## YOUR OBJECTIVE
Find every line in the entries that holds the string "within" and report it.

(Items listed in a dataset)
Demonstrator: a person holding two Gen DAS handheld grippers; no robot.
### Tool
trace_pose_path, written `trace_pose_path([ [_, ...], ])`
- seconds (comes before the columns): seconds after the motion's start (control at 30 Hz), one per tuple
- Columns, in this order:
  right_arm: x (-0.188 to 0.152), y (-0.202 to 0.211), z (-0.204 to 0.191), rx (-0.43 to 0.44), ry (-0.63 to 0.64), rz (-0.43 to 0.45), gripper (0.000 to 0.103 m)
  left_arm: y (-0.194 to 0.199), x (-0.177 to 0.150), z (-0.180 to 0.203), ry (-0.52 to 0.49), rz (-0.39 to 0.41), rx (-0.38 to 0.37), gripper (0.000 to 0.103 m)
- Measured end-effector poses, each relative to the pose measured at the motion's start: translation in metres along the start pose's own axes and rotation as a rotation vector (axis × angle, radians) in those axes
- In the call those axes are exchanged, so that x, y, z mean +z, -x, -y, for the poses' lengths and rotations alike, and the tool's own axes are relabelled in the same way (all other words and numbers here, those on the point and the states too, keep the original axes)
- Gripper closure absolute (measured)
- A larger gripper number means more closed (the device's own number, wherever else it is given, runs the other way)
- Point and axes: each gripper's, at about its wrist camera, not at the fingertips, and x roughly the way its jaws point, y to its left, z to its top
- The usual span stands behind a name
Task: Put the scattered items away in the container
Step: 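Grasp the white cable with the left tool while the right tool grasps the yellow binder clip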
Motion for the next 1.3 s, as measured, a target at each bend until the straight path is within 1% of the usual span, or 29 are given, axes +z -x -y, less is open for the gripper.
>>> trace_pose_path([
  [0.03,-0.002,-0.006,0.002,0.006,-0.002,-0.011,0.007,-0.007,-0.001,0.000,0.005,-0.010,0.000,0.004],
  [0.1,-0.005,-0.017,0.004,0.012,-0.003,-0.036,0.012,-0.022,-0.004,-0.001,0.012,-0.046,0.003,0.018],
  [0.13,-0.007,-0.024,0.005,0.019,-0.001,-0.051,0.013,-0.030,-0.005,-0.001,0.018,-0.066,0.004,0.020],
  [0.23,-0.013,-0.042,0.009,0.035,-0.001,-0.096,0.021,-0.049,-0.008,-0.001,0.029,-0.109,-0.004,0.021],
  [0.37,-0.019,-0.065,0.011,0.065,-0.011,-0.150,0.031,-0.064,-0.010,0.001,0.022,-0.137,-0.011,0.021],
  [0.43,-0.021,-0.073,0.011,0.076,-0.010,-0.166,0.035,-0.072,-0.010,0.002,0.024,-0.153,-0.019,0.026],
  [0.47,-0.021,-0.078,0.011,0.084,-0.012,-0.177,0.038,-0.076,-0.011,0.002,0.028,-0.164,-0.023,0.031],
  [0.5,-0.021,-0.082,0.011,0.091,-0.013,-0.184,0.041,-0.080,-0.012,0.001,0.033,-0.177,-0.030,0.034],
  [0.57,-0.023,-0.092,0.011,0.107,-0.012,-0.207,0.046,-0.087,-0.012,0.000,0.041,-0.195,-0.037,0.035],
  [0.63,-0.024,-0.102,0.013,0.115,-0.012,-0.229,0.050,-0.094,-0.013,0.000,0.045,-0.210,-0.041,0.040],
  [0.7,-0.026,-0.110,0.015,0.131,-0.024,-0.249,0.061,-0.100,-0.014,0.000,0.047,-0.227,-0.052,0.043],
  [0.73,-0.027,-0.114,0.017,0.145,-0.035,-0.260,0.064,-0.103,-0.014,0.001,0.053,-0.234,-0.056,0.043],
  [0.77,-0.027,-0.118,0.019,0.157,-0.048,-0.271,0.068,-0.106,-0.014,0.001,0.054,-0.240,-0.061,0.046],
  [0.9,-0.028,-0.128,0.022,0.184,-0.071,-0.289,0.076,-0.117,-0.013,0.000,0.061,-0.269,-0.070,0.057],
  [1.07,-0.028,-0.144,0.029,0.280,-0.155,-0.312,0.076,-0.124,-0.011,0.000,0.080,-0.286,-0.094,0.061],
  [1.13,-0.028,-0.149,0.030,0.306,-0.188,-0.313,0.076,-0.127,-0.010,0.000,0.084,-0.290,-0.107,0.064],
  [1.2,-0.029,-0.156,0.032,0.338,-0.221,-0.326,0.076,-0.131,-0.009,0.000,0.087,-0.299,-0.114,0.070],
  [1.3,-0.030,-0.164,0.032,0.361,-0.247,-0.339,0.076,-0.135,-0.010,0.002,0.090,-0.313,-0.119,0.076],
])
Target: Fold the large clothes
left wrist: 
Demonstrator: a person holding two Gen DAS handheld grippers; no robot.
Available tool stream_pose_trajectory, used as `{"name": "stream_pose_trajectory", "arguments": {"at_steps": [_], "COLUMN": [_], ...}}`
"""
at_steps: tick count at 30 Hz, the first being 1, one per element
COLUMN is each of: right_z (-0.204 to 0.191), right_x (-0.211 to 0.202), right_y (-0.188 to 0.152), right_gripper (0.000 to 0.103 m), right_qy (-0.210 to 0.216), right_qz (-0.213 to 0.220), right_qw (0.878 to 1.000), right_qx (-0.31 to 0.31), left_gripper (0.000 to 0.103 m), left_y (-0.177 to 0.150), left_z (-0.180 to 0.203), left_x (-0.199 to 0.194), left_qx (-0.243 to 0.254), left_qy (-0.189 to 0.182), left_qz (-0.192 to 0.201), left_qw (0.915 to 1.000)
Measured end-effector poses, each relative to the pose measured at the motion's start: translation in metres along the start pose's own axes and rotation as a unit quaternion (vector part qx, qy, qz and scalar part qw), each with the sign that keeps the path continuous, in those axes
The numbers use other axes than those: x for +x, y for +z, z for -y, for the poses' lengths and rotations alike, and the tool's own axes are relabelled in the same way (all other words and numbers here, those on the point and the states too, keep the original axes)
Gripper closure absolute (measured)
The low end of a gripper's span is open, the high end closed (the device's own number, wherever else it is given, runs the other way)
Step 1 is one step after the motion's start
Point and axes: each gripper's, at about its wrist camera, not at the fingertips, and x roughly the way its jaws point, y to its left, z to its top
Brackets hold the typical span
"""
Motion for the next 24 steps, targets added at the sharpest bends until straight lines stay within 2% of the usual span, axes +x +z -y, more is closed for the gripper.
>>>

## RESPONSE TO THE EXERCISE
Motion for the next 1.3 s, as measured, a target at each bend until the straight path is within 1% of the usual span, or 29 are given, axes +z -x -y, less is open for the gripper.
Motion for the next 24 steps, targets added at the sharpest bends until straight lines stay within 2% of the usual span, axes +x +z -y, more is closed for the gripper.

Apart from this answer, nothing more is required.